Problem description: Find the word "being" in the records and copy every line where it occurs.

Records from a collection
===============

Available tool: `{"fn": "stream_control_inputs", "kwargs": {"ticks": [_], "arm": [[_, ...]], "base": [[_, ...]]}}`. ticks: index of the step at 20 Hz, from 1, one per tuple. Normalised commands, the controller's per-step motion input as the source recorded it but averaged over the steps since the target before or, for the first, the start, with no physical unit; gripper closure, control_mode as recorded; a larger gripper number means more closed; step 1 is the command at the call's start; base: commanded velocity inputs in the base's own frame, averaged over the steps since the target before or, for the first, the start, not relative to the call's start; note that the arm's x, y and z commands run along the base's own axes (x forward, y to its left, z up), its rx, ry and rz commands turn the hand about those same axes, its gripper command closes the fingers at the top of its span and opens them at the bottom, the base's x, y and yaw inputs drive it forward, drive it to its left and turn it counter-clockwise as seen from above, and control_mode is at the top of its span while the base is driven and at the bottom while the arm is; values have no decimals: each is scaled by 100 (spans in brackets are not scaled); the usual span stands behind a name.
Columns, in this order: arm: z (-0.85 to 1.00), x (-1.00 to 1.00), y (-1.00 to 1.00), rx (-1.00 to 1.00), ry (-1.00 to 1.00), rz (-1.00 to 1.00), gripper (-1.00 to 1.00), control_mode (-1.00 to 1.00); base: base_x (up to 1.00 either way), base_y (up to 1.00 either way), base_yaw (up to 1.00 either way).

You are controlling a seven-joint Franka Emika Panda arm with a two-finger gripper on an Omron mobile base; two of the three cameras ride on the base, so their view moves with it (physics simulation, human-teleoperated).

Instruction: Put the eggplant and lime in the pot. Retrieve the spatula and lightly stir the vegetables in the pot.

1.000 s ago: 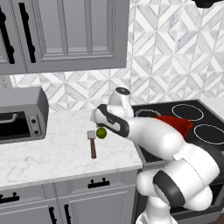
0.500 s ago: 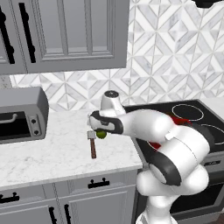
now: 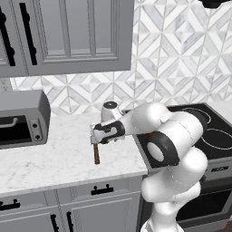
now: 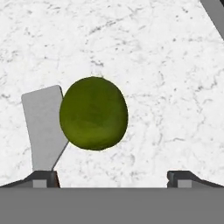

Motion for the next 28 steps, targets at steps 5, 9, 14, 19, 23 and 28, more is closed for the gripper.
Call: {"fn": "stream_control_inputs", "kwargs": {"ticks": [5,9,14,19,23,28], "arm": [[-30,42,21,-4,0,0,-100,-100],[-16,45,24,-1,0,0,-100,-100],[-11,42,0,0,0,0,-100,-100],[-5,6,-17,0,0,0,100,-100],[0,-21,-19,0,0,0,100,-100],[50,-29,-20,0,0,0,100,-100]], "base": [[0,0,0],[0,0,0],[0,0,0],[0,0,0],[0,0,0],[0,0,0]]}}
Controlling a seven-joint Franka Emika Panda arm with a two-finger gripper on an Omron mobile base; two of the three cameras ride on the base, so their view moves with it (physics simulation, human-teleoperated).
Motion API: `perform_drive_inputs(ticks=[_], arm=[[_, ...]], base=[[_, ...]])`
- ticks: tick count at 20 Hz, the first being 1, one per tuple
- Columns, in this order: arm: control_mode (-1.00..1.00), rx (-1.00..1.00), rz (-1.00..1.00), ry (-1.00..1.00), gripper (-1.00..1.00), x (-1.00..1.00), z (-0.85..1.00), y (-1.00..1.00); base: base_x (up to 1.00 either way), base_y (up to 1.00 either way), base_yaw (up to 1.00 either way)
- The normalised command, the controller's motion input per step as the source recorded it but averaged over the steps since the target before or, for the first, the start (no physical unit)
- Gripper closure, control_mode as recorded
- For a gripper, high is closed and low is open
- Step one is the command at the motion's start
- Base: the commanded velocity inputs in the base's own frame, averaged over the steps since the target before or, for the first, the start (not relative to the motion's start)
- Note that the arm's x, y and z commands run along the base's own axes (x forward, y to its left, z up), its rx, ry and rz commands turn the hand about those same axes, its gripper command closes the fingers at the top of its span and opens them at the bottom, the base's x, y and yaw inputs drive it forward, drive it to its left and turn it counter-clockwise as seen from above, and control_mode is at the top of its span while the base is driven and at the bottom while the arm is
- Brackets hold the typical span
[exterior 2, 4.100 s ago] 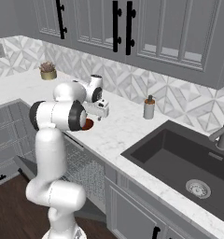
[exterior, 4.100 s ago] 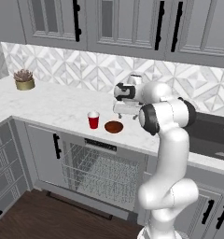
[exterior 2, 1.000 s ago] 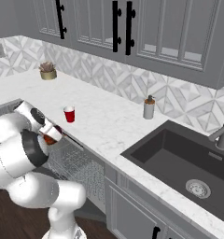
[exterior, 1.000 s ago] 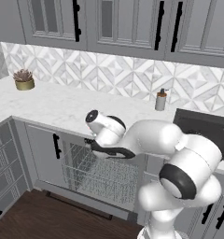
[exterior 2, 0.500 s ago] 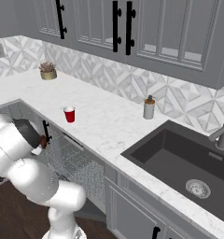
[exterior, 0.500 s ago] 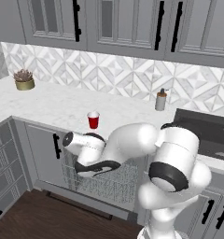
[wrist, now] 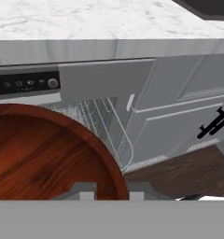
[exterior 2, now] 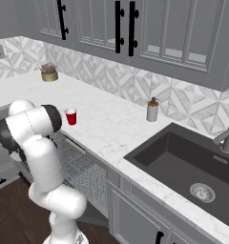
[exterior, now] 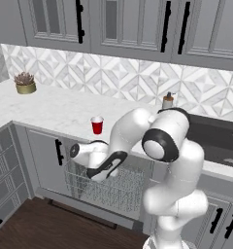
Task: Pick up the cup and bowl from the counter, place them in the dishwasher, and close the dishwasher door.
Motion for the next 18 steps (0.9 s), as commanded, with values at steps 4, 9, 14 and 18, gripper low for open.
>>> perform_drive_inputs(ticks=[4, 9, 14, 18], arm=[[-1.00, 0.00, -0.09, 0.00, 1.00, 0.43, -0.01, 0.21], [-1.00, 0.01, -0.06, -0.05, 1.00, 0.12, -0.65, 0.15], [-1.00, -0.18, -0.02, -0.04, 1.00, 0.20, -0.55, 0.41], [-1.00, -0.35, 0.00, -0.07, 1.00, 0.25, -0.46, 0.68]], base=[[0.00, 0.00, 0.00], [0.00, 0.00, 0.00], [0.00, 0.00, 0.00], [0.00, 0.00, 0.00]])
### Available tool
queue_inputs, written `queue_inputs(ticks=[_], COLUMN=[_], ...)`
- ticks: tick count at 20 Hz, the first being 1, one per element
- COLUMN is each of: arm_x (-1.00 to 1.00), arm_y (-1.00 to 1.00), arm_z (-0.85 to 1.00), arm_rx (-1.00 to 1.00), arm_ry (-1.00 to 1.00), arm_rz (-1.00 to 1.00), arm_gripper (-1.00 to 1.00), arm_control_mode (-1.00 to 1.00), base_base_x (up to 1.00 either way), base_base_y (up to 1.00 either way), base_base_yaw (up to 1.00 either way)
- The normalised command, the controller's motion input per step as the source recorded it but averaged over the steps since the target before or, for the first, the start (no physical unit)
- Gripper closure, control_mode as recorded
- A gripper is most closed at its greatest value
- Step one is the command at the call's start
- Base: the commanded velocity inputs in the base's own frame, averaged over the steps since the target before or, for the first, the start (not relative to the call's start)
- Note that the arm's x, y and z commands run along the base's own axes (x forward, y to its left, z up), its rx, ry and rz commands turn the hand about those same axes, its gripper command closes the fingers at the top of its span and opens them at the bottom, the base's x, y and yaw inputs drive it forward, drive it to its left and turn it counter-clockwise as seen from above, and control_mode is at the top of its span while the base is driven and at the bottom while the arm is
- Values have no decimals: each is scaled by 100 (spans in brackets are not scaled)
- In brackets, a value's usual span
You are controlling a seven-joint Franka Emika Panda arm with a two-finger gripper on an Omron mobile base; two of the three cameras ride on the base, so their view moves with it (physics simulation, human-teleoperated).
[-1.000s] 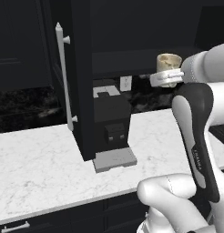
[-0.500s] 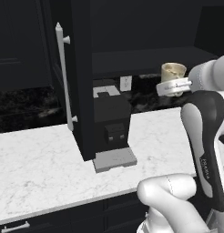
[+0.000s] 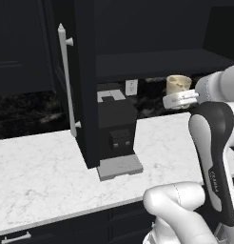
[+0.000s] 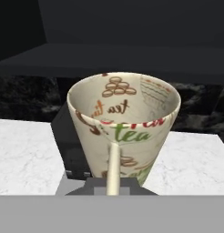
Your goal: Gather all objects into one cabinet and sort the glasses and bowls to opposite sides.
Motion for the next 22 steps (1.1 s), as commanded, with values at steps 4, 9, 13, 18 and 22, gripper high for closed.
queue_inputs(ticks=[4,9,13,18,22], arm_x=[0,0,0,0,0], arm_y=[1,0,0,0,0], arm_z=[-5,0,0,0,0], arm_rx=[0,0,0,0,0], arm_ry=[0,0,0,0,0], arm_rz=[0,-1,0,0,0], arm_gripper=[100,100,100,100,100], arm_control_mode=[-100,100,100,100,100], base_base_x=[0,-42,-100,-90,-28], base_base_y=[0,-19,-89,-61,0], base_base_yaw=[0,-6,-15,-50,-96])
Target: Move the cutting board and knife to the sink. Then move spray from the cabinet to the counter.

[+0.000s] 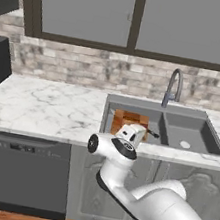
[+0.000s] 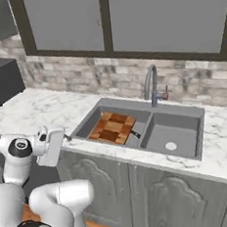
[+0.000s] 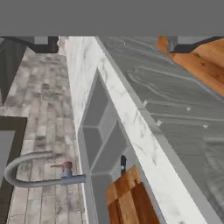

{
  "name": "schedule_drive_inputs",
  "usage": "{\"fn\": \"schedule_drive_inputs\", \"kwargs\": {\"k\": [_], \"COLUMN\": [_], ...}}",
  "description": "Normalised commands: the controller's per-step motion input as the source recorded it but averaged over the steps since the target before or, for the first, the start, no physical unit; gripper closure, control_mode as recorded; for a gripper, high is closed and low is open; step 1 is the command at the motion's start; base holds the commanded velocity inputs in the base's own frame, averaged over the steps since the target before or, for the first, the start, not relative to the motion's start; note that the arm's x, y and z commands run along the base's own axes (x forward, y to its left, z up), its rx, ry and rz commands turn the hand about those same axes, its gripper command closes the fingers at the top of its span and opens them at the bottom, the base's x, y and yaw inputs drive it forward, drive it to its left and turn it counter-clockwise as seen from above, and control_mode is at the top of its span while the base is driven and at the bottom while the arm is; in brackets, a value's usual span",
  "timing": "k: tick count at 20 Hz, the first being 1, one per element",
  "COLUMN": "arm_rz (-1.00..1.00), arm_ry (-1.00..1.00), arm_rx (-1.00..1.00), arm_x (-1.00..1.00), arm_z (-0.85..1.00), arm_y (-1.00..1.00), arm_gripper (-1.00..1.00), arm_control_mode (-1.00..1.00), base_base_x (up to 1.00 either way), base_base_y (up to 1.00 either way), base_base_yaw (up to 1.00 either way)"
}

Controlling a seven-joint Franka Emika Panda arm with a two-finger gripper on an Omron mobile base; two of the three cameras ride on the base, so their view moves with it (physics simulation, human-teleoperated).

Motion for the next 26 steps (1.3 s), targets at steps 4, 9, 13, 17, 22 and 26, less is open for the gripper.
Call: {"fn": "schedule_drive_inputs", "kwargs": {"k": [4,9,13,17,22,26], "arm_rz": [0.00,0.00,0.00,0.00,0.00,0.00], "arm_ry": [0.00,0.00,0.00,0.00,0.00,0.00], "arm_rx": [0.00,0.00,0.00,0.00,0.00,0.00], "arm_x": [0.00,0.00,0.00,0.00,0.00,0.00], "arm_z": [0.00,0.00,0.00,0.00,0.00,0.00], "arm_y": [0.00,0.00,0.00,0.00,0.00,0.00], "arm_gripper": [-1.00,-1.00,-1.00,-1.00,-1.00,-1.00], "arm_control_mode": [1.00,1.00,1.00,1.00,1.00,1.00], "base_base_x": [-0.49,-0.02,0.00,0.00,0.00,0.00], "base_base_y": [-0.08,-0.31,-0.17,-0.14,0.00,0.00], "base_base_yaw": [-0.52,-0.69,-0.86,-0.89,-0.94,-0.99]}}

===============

Task solution:
- ticks: tick count at 20 Hz, the first being 1, one per tuple
- ticks: tick count at 20 Hz, the first being 1, one per element
  "timing": "k: tick count at 20 Hz, the first being 1, one per element",

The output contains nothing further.